Exhibit 10.20 FIRST AMENDMENT TOLEASE

EX-10.20 3 ex10-20.htm FIRST AMENDMENT TO LEASE ex10-20.htm
Exhibit 10.20
FIRST AMENDMENT TO LEASE

This FIRST AMENDMENT TO LEASE (this “Amendment”) dated as of March 20, 2008 is entered into by and between BEAR STREET ASSOCIATES, LLC, a Texas limited liability company (“Landlord”), and AMERICAN MEDICAL TECHNOLOGIES, INC., a Delaware corporation (“Tenant”).

1.           Recitals.

1.1           Reference is made to that certain Lease dated April 13, 2006 (as amended from time-to-time, the “Lease”) between Sepulveda Group, LLC, a California limited liability company (predecessor-in-interest to Landlord) and Tenant, pursuant to which Tenant leases from Landlord certain premises located in Nueces County, Texas, as more specifically described in the Lease (the “Premises”).  Capitalized terms used in this Amendment but not defined shall have the meaning given in the Lease.

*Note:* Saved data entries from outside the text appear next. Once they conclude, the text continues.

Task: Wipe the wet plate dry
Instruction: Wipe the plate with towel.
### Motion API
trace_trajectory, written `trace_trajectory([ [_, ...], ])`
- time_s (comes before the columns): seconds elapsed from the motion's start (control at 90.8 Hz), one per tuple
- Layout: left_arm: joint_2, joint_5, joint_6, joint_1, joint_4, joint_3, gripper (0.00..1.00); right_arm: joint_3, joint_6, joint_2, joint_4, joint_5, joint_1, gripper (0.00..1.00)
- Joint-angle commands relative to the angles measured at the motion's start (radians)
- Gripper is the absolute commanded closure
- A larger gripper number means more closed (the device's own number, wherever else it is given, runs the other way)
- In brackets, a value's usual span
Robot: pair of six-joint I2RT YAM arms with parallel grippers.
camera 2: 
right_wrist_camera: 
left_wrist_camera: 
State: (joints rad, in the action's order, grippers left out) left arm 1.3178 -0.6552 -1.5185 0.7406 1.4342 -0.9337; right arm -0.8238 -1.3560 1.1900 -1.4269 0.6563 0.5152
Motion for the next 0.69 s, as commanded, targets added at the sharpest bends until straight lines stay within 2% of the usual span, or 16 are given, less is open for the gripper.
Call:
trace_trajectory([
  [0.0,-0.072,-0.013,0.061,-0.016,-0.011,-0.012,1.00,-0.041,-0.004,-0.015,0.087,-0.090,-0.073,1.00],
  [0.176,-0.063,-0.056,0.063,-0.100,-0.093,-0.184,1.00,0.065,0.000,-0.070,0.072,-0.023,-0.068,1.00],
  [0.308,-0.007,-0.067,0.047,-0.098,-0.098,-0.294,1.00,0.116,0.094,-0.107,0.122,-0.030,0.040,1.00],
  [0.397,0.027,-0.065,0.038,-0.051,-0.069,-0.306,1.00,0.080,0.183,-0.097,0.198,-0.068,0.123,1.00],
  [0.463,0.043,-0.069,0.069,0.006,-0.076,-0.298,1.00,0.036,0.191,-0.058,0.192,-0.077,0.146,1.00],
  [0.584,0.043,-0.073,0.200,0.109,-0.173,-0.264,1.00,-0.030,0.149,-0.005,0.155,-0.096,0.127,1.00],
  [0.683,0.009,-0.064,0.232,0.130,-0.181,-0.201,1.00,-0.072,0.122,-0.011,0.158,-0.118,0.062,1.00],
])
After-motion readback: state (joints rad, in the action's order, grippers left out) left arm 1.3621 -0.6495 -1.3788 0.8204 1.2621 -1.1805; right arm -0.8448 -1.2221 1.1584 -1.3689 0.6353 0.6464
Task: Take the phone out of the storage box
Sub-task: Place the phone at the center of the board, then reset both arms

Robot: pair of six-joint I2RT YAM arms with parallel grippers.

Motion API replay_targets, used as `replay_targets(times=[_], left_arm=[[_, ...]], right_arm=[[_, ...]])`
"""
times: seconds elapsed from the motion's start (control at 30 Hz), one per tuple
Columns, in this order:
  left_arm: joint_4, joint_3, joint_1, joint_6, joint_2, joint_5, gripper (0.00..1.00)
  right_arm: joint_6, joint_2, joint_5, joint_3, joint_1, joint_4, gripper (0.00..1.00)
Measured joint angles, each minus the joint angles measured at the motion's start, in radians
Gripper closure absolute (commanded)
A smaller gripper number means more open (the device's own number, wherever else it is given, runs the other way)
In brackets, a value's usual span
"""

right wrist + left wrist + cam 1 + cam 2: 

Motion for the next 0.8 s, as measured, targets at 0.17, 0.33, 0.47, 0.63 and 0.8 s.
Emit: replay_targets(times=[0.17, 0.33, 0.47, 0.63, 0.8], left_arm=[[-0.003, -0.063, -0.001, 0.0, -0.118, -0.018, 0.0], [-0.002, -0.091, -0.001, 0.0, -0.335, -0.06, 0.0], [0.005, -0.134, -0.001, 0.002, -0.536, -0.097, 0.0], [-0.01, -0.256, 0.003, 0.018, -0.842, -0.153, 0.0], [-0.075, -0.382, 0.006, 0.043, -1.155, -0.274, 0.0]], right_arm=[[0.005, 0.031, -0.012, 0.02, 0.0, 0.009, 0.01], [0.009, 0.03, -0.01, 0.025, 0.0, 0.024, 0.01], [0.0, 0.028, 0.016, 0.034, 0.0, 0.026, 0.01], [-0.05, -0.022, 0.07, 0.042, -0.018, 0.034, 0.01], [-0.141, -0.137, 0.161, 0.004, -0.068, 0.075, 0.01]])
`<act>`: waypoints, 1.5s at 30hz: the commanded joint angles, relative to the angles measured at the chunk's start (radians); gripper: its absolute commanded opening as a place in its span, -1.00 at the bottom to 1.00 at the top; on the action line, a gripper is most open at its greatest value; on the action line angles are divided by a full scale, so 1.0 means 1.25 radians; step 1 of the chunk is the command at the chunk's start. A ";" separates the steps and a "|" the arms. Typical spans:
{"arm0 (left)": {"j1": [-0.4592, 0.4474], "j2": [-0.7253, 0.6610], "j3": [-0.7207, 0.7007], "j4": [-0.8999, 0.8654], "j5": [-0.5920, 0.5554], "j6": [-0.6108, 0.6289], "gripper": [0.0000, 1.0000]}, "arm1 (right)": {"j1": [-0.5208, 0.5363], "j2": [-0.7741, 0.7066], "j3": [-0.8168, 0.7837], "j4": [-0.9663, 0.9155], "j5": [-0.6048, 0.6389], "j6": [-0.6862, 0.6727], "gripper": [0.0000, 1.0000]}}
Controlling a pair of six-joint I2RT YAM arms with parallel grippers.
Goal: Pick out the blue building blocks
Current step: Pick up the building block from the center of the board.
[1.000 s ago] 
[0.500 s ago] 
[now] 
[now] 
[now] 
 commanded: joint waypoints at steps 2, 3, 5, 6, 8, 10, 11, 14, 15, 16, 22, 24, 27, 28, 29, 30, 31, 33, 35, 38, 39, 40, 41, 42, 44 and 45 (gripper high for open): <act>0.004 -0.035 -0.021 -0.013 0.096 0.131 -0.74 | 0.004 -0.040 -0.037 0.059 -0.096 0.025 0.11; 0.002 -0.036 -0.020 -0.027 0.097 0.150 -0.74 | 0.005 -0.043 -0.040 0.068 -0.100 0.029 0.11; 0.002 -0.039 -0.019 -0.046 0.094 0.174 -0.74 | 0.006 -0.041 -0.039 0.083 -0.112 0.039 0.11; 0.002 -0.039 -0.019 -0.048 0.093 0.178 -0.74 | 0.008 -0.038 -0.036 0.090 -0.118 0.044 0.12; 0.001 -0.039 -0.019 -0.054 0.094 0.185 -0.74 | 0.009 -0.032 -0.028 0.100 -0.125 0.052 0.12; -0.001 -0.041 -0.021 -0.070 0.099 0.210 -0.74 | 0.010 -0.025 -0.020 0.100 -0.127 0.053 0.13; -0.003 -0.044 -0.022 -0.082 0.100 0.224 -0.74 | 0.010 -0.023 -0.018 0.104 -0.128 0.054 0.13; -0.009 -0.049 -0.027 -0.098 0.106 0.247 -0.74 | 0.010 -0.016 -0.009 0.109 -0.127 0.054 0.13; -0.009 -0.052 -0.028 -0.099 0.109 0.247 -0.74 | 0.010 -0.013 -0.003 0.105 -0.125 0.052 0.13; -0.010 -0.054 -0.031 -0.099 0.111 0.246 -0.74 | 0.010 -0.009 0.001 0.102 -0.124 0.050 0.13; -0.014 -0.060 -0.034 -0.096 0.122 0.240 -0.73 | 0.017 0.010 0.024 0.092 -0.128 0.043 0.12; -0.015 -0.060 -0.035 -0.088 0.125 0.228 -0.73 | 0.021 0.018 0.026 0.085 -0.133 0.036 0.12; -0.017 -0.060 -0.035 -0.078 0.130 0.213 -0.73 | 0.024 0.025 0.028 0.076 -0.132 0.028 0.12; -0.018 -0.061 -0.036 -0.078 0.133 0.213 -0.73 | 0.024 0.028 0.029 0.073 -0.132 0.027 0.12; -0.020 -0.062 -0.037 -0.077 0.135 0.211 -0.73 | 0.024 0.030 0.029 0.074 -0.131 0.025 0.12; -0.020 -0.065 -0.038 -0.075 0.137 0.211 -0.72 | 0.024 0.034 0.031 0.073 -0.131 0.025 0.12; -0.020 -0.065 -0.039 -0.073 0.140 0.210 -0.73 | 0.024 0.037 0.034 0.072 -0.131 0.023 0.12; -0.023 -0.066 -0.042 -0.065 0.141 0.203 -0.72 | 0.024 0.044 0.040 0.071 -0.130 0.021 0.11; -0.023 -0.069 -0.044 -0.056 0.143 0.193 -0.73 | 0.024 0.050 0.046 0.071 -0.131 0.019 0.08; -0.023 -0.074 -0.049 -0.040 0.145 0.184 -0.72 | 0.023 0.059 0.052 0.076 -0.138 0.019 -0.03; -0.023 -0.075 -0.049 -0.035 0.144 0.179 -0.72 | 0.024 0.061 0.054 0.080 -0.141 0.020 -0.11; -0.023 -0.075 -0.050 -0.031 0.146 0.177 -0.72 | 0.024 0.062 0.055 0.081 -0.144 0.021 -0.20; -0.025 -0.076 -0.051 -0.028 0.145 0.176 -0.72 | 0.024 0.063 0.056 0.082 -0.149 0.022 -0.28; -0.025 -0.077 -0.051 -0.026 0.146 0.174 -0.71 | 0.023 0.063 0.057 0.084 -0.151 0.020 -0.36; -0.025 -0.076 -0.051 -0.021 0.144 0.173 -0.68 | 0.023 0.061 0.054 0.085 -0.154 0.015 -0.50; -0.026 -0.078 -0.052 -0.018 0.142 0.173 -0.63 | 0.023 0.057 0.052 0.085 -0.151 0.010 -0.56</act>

1.2           Landlord has entered into or is contemplating entering into an agreement to sell the real property on which the Premises is located (the “Property”) to Magnum Oil Tools or Lynn Frazier (or a party affiliated with one of these parties) (“Buyer”).

1.3           Tenant has requested that Landlord modify the Lease, and Landlord is willing to so modify the Lease, upon and subject to the sale of the Property to Buyer and other terms set forth herein.

1.4           Accordingly, for good and valuable consideration, the receipt and adequacy of which is hereby acknowledged, the parties hereto agree as follows.

2.           Amendment.  The parties agree to amend the Lease as follows.

3.           Effectiveness.  This Amendment is contingent upon and shall be effective only upon the closing of the sale of the Property to Buyer as established by the recordation the deed transferring the Property from Lender to Buyer in the official records of Nueces County, Texas (the “Sale”).  The “Sale Date” shall be the date that the deed transferring the Property from Bear Street Associates, LLC to Buyer is recorded in the official records of Nueces County, Texas.

4.           Early Termination.  Subject to the closing of the Sale, the Lease shall terminate on the date (the “Termination Date”) which is the earlier of (a) thirty (30) days following written notice of termination from Tenant to the current landlord under the Lease (the “Termination Notice”), or (b) ninety (90) days after the Sale Date.  In no event may a Termination Notice be sent prior to the Sale Date.  Landlord shall use commercially reasonable efforts to provide Tenant with twenty (20) days prior written notice of the Sale Date.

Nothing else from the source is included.